Likewise, what we are "aware" of in our brain is a fuction of what the
down-stream neurons can "sense" and respond to.
> >What we are never aware of is why we do the things we do. As much as we
> >like to believe our conscious "mind" controls our actions, it does not.
> >What I'm saying is as much that our conscious mind and our actions are
> >one and the same. We witness, and explain, the behavior of our own mind
> >as much as we witness, and explain, the behavior of everything else in
> >the world. But that's all we do. We react to what we sense happening.
>
> I think I agree with the above paragraph, but I don't see how it
> is consistent with your theory that information processing only
> takes place in the conscious mind.
Probably because of how I am thinking about "information processing" in
this context.
> I think that, from the point
> of view of our conscious mind, the work of our brains is a mystery,
> subject to theories and educated guesses, like the rest of the
> natural world. We don't really have any more privileged insight
> into the workings of our own brains than we have for other natural
> processes.
>
> Maybe it's just a matter of what you call "information processing". The
> brain is definitely doing *something* that we are not consciously aware
> of, but maybe you don't consider information processing until it reaches
> the conscious mind?
Yeah, but I'm also thinking that it's the same as electrical activity in
the brain. If there's a signal, we are "aware" of it, and it's in our
"conscious mind". If there is no signal, we are are not aware of what the
neuron is doing. The neuron however will be changing it's chemical make-up
over time between the time it fires, but we are not aware of those changes,
because those changes can not be sensed by the down-stream neurons.
So, if we build a singnal processing machine, then the signals it produces
needs to be directly related to what we are consciously aware of in order
to work like the brain does. That is of course if my thesis holds any
water. And any design which produces signals which does not seem to
correlate to what we are aware of as we perform similar tasks, then it's
likely the design is not very similar to how the brain works.
Why this is exciting to me is that I just never thought about the
correlation between conscous awareness and the signals inside our head like
this before.

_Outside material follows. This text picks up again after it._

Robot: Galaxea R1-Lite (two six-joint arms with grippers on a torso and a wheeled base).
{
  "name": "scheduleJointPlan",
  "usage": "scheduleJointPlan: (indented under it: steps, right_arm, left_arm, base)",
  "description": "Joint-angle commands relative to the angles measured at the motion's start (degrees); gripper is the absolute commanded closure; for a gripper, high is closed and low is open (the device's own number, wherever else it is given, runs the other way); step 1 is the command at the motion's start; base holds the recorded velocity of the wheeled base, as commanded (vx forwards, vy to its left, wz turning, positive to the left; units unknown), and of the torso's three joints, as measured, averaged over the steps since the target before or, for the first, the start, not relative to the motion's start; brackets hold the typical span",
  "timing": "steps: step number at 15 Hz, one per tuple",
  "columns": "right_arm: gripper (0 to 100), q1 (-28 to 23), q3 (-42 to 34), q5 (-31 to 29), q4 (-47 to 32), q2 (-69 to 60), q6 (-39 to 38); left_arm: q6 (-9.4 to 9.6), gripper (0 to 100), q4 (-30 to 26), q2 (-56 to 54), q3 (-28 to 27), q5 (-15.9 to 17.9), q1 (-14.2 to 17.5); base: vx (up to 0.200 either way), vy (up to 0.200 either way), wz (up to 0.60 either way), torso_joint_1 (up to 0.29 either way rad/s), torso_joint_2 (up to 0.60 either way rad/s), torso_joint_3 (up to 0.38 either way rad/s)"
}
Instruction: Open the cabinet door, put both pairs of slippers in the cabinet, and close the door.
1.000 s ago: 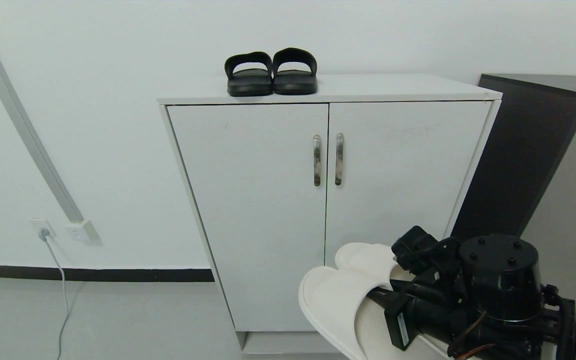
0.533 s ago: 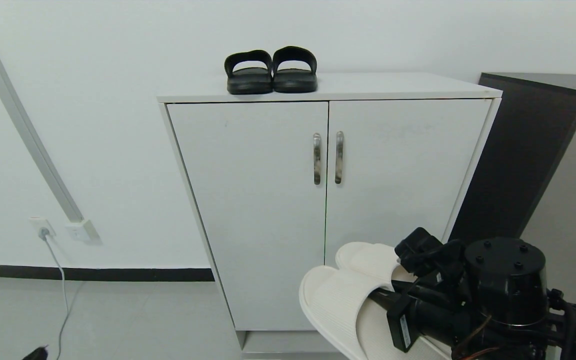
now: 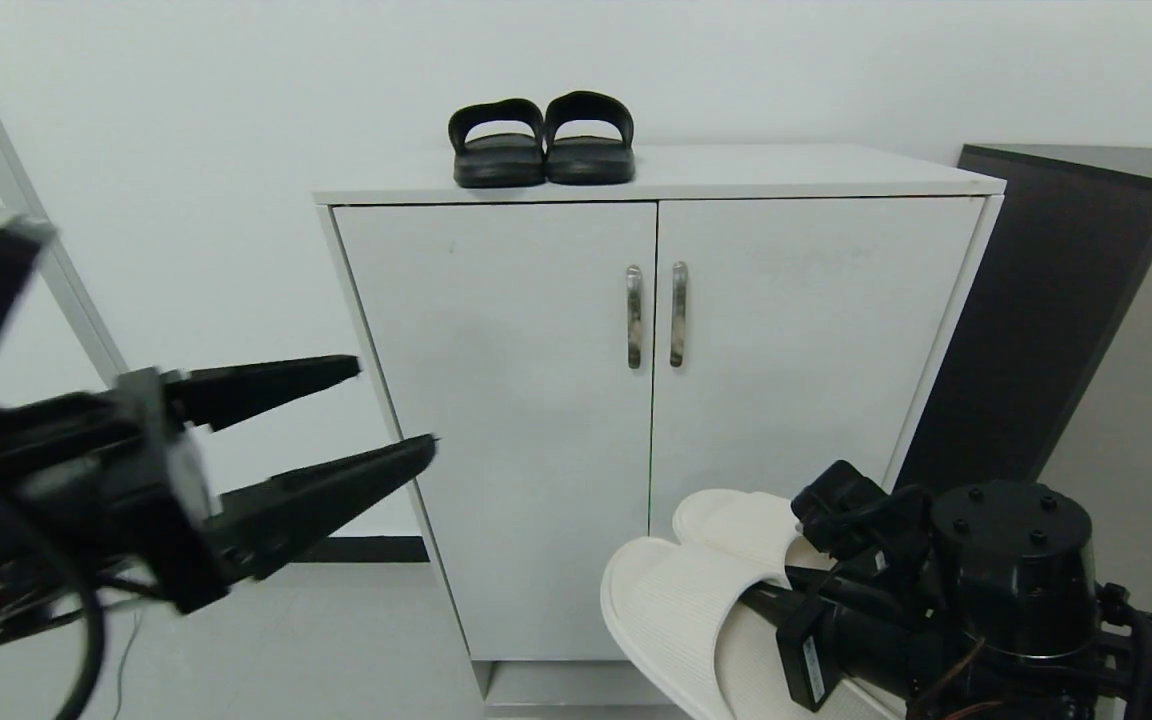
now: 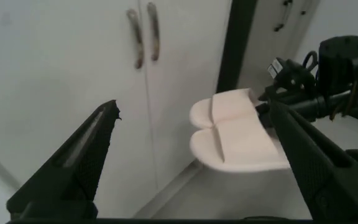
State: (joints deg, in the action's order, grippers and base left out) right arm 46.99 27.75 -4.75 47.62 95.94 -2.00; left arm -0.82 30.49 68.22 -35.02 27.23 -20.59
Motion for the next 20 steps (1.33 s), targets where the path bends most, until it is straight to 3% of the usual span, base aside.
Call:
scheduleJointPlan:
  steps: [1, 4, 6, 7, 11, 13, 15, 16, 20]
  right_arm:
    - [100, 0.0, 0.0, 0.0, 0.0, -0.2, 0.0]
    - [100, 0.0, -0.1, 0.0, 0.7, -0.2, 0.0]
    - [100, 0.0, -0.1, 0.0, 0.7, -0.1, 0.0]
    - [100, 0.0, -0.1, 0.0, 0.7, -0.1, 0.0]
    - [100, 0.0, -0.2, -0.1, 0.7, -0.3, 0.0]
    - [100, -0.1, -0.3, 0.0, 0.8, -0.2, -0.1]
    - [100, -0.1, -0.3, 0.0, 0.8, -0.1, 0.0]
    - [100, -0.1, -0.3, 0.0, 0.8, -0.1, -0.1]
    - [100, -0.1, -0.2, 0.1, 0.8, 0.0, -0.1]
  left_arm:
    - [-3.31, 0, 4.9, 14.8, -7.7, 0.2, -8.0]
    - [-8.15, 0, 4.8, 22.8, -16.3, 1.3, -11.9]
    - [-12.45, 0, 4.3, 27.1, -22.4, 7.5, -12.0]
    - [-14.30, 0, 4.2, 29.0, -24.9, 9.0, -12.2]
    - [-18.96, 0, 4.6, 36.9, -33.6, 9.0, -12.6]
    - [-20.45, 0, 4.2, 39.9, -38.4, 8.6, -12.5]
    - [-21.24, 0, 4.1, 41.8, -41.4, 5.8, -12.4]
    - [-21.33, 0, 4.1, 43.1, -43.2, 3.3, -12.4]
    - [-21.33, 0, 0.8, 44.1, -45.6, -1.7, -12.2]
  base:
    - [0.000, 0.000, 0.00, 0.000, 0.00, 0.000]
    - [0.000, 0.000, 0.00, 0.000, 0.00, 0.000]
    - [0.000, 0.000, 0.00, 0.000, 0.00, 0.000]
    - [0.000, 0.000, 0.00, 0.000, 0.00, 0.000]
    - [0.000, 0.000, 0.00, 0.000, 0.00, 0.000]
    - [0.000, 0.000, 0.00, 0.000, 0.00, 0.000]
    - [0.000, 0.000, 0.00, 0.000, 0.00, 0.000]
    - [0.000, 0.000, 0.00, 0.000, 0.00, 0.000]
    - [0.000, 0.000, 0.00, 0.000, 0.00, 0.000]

I've always assumed that it was likely that we were not
"aware" of much of the signals flying around ourhead. I jsut assumed there
was much "hidden" signal processing going on. And in order to reverse
engineer what the brain was doing, we would need far more advanced tools
for monitoring all this "hidden" brain activity. But from this new
perspective, hey, nothing is "hidden" to us about our own brain.
Everything we are aware of is what is going on in our own brains. We don't
need any special tools to tell us what is going on in that sense because we
already have internal sensors telling us everything.